▸ **EXERCISE DETAILS**
With every picture left out, restate the listing below exactly as written.

▸ **INFORMATION PROVIDED**
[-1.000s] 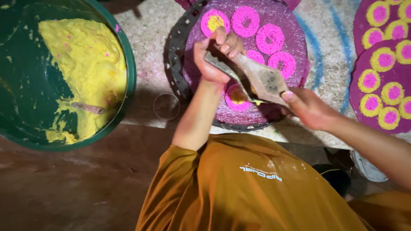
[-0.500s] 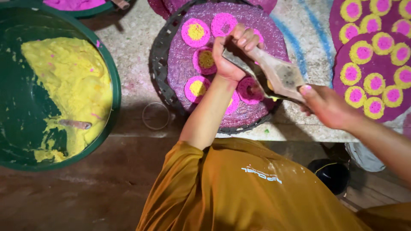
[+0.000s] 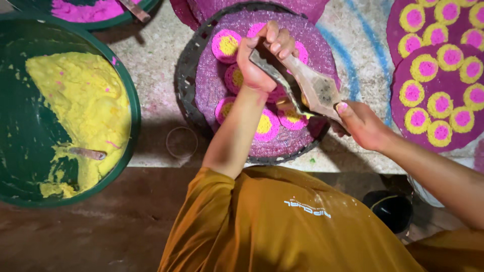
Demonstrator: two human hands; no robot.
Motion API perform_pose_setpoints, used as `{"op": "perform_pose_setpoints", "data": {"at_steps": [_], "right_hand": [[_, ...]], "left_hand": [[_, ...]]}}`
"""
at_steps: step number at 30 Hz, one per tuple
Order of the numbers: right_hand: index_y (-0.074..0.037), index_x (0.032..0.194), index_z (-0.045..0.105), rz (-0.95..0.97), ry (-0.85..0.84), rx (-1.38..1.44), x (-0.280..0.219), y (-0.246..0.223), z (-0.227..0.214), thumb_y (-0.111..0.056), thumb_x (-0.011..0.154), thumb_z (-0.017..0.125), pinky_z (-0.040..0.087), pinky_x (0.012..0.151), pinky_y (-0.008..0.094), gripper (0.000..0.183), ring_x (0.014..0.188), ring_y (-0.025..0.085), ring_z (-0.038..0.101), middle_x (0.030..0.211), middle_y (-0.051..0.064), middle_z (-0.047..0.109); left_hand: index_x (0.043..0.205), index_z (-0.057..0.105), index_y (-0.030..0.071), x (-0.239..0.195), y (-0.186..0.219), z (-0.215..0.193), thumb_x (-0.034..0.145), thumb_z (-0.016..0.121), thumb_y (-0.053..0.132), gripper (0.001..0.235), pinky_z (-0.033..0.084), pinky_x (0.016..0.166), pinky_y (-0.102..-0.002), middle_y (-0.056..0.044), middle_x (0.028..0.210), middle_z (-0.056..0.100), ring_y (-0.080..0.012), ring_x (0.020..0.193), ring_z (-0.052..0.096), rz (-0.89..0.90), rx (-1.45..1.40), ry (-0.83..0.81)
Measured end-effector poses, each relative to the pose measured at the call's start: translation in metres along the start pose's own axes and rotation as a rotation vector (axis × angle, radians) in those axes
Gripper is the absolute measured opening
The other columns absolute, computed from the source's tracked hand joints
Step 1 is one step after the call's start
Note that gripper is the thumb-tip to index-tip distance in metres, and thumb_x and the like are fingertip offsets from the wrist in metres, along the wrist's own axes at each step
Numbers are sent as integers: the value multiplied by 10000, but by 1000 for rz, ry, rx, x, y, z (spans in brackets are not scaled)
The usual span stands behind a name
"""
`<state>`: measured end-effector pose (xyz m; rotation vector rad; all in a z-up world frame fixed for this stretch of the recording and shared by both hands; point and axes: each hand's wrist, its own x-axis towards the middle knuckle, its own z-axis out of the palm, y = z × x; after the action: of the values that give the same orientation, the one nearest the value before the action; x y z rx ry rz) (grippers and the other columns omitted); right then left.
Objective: The person uses a wooden press tool to scoop pink and yellow powders from green bowls and compresses them into circular molds on a purple tray. They repeatedly form pink rings and then add yellow centers to create two-toned decorative discs, arranging the finished items on the tray.
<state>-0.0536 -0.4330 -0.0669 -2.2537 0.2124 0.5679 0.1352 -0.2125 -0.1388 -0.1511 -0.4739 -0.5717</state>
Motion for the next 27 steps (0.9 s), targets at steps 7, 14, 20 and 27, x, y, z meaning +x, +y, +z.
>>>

▸ **ANSWER FOR THE TASK**
[-1.000s] 
[-0.500s] 
[+0.000s] 
Demonstrator: two human hands; no robot.
Motion API perform_pose_setpoints, used as `{"op": "perform_pose_setpoints", "data": {"at_steps": [_], "right_hand": [[_, ...]], "left_hand": [[_, ...]]}}`
"""
at_steps: step number at 30 Hz, one per tuple
Order of the numbers: right_hand: index_y (-0.074..0.037), index_x (0.032..0.194), index_z (-0.045..0.105), rz (-0.95..0.97), ry (-0.85..0.84), rx (-1.38..1.44), x (-0.280..0.219), y (-0.246..0.223), z (-0.227..0.214), thumb_y (-0.111..0.056), thumb_x (-0.011..0.154), thumb_z (-0.017..0.125), pinky_z (-0.040..0.087), pinky_x (0.012..0.151), pinky_y (-0.008..0.094), gripper (0.000..0.183), ring_x (0.014..0.188), ring_y (-0.025..0.085), ring_z (-0.038..0.101), middle_x (0.030..0.211), middle_y (-0.051..0.064), middle_z (-0.047..0.109); left_hand: index_x (0.043..0.205), index_z (-0.057..0.105), index_y (-0.030..0.071), x (-0.239..0.195), y (-0.186..0.219), z (-0.215..0.193), thumb_x (-0.034..0.145), thumb_z (-0.016..0.121), thumb_y (-0.053..0.132), gripper (0.001..0.235), pinky_z (-0.033..0.084), pinky_x (0.016..0.166), pinky_y (-0.102..-0.002), middle_y (-0.056..0.044), middle_x (0.028..0.210), middle_z (-0.056..0.100), ring_y (-0.080..0.012), ring_x (0.020..0.193), ring_z (-0.052..0.096), rz (-0.89..0.90), rx (-1.45..1.40), ry (-0.83..0.81)
Measured end-effector poses, each relative to the pose measured at the call's start: translation in metres along the start pose's own axes and rotation as a rotation vector (axis × angle, radians) in those axes
Gripper is the absolute measured opening
The other columns absolute, computed from the source's tracked hand joints
Step 1 is one step after the call's start
Note that gripper is the thumb-tip to index-tip distance in metres, and thumb_x and the like are fingertip offsets from the wrist in metres, along the wrist's own axes at each step
Numbers are sent as integers: the value multiplied by 10000, but by 1000 for rz, ry, rx, x, y, z (spans in brackets are not scaled)
The usual span stands behind a name
"""
`<state>`: measured end-effector pose (xyz m; rotation vector rad; all in a z-up world frame fixed for this stretch of the recording and shared by both hands; point and axes: each hand's wrist, its own x-axis towards the middle knuckle, its own z-axis out of the palm, y = z × x; after the action: of the values that give the same orientation, the one nearest the value before the action; x y z rx ry rz) (grippers and the other columns omitted); right then left.
Objective: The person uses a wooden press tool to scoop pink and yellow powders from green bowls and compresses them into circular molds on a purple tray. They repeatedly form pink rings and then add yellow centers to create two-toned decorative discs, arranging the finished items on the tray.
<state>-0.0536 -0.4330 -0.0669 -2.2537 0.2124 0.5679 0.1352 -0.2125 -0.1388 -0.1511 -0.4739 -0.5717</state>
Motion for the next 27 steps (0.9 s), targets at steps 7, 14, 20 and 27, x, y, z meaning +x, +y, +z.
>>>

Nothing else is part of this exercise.